If my perception of the world is an illusion, what does the world really look like? It doesn't look like anything at all. There is nothing that can see, hear, smell, or feel unless there is a brain creating an experience. If an avalanche rages far from where people and animals are, there is no sound. There are, of course, a lot of sound waves, but no one hears them. The philosopher Alfred North Whitehead says that poets are wrong to wax lyrical about nature. Instead, they should congratulate themselves on the fact that their minds create all that they perceive as wonderful in the world around them. Nature itself is colorless, soundless, and scentless; it's just matter moving around meaninglessly. Our senses give it content.

The brain is therefore not a passive recipient of images and sounds from the world around us. It actively looks for patterns and interprets the world around it. Our experience of the body is also a construct built up through feedback from the senses. The brain not only improves, it also invents. You have probably tried crossing your middle finger over your index finger and then feeling the tip of your nose. It feels like you have two noses. The explanation is that the outer side of the middle finger does not usually touch the same object as the inner side of the index finger, which leads the brain to create a perception of two objects.

The following experiment provides an even more surprising illusion: Stand close behind another person put your right index finger on the other person's nose and close your eyes. Then ask a third person to slowly move her index finger up and down over your nose while holding your right index finger and moving it in sync over the other person's nose.

After a while you will experience that, like Pinocchio, you have a very long nose. Because the movements are simultaneous, your brain assumes that what your index finger feels is in the same place as what your nose feels, creating the illusion of a long nose. The result is that you do not perceive the body directly, but a virtual body created by your brain, just as you see a constructed world and not the "real" one.

A similar phenomenon can be induced in people who have so-called phantom limbs. A phantom limb means that after an amputation, you feel an arm or leg that is no longer there. The phantom limb itself is a result of the body model continuing to simulate the arm or leg as part of the body despite the lack of real feedback from the limb. Some patients experience the phantom limb as paralyzed, meaning they have no control over it.

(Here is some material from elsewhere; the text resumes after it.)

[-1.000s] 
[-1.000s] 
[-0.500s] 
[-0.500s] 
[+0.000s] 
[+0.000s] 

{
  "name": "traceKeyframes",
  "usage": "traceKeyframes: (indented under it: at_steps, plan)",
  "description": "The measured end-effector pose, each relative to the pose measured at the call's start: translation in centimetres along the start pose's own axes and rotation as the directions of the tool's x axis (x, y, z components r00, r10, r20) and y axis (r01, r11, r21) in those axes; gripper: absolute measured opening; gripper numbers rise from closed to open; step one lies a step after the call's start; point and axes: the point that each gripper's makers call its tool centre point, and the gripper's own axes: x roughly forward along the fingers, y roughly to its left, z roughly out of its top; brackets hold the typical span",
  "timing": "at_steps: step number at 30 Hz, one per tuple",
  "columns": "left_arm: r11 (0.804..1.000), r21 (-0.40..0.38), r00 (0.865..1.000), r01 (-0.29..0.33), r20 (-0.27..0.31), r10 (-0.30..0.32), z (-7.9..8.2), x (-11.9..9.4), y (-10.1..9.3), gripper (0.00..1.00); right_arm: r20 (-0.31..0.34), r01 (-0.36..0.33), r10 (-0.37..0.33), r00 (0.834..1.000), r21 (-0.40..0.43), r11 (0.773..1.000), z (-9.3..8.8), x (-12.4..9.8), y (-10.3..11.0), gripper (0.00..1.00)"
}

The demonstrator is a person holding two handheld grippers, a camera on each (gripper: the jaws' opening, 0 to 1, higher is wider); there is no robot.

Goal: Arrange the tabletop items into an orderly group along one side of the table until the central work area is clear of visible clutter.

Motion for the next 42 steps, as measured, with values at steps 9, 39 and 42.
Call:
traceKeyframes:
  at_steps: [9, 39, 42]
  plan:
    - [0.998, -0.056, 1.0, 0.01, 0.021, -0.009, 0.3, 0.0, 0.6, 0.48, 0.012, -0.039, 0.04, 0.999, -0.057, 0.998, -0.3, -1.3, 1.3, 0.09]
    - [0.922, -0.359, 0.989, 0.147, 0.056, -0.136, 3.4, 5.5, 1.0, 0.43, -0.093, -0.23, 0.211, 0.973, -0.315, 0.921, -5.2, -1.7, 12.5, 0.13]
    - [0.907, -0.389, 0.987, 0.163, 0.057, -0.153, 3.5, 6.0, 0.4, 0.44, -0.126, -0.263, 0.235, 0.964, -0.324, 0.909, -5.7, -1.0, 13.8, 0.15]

Neuroscientist Vilayanur Ramachandran conducted an experiment with a patient who had a "paralyzed" phantom left arm. The patient was asked to put his "hands" into a box constructed so that he could see his real right hand, while a mirror created an image of the left "hands" (which was only a mirror image of the right). He was now told to move his "hands" in a symmetrical way.

The patient protested and said that he absolutely could not move his left hand. But through the construction of the box, two hands seemed to move in a similar way, and to his own great surprise, the patient felt that he was in control of his phantom limb. As soon as he closed his eyes, the feeling of control disappeared again.